Unraveling the Mystery: A Case of Cryoglobulinemia
- Glomerular Diseases: Case Reports
November 02, 2023 | Location: Exhibit Hall, Pennsylvania Convention Center
Abstract Time: 10:00 AM - 12:00 PM
Category: Glomerular Diseases
- 1402 Glomerular Diseases: Clinical, Outcomes, and Trials
- Pedapati, Shilpa, Banner University Medical Center Tucson, Tucson, Arizona, United States
- Nino, Jessica Maria, Banner University Medical Center Tucson, Tucson, Arizona, United States
- Rashid, Asma, Banner University Medical Center Tucson, Tucson, Arizona, United States
- González Negrete, Elvira, Banner University Medical Center Tucson, Tucson, Arizona, United States
- Mansour, Iyad S. M., Banner University Medical Center Tucson, Tucson, Arizona, United States
- Bracamonte, Erika R., Banner University Medical Center Tucson, Tucson, Arizona, United States
- Thajudeen, Bijin, Banner University Medical Center Tucson, Tucson, Arizona, United States
Cryoglobulinemia is a systemic inflammatory syndrome that generally involves small-to-medium vessel vasculitis due to cryoglobulin-containing immune complexes. The classification distinguishes three subtypes of cryoglobulinemic diseases. But at the same time, there are rare instances where there could be misleading classification of the disease due to the presence of two different underlying disorders. Here we report a case of type 2 cryoglobulinemic membranoproliferative glomerulonephritis with a detectable monoclonal IgM kappa in serum.
A 70-year-old gentleman with a past medical history of chronic myelogenous leukemia presented with epigastric abdominal pain and melena. He was diagnosed with liver cirrhosis and spontaneous bacterial peritonitis. Additional workup revealed active hepatitis C infections, acute kidney injury with hematuria, sub-nephrotic proteinuria, active sediment on urine microscopy, elevated RF, serum immunofixation showing monoclonal gammopathy, IgM, kappa type and urine immunofixation with lambda light chain band. A kidney Biopsy was performed that showed cryoglobulinemic glomerulonephritis. Due to monoclonal gammopathy, hematology performed a bone marrow biopsy, which returned 2-3% plasma cells. The diagnosis was felt to be more consistent with mixed/Type 2 Cryoglobulinemia secondary to HCV infection. The monoclonal gammopathy and the presence of Kappa-restricted B cells were felt to be an association rather than the cause of cryoglobulinemia. Therefore, he was not treated further with plasma cell-directed therapy. He received treatment with Rituximab, plasmapheresis, and steroids.

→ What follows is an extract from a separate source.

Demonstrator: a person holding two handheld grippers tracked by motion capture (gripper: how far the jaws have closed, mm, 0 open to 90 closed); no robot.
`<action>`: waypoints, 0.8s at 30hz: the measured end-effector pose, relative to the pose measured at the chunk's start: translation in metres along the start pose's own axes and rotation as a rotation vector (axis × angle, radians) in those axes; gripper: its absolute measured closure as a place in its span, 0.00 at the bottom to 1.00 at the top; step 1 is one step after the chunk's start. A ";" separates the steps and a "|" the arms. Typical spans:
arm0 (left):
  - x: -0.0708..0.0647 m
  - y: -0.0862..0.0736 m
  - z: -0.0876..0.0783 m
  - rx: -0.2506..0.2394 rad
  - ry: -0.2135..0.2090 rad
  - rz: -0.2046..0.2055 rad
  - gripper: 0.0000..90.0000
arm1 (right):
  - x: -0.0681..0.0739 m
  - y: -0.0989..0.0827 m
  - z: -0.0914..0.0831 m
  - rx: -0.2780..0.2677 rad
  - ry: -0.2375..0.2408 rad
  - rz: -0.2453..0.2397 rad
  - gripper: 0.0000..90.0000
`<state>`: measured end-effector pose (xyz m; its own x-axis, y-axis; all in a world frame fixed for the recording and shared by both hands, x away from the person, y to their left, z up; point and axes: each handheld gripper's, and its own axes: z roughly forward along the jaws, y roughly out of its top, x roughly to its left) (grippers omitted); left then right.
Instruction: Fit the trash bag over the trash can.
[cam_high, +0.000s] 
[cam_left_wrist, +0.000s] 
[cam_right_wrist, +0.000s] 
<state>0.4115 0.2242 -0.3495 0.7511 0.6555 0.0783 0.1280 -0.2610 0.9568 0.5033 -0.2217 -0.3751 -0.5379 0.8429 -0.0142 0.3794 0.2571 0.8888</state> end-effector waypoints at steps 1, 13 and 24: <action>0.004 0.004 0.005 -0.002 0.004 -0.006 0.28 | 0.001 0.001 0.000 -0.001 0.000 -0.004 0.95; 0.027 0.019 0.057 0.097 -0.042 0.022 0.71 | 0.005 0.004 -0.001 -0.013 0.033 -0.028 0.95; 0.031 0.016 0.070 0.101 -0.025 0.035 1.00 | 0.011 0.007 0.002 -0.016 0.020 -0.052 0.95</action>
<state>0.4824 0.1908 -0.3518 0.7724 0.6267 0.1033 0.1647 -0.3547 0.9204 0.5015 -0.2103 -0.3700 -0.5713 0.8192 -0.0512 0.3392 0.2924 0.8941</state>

This case highlights the importance of differentiating between different types of cryoglobulinemia that determines appropriate therapy. Detectable monoclonal gammopathy can be found in the serum of patients with type II cryoglobulinemic glomerulonephritis. Although lymphoproliferative disorders are more closely related to type I cryoglobulinemia, it is essential to exclude monoclonal gammopathy in patients with mixed cryoglobulinemic glomerulonephritis to reveal hidden lymphoproliferative disease before the diagnosis of essential cryoglobulinemia can be made. This has implications for the management of such patients.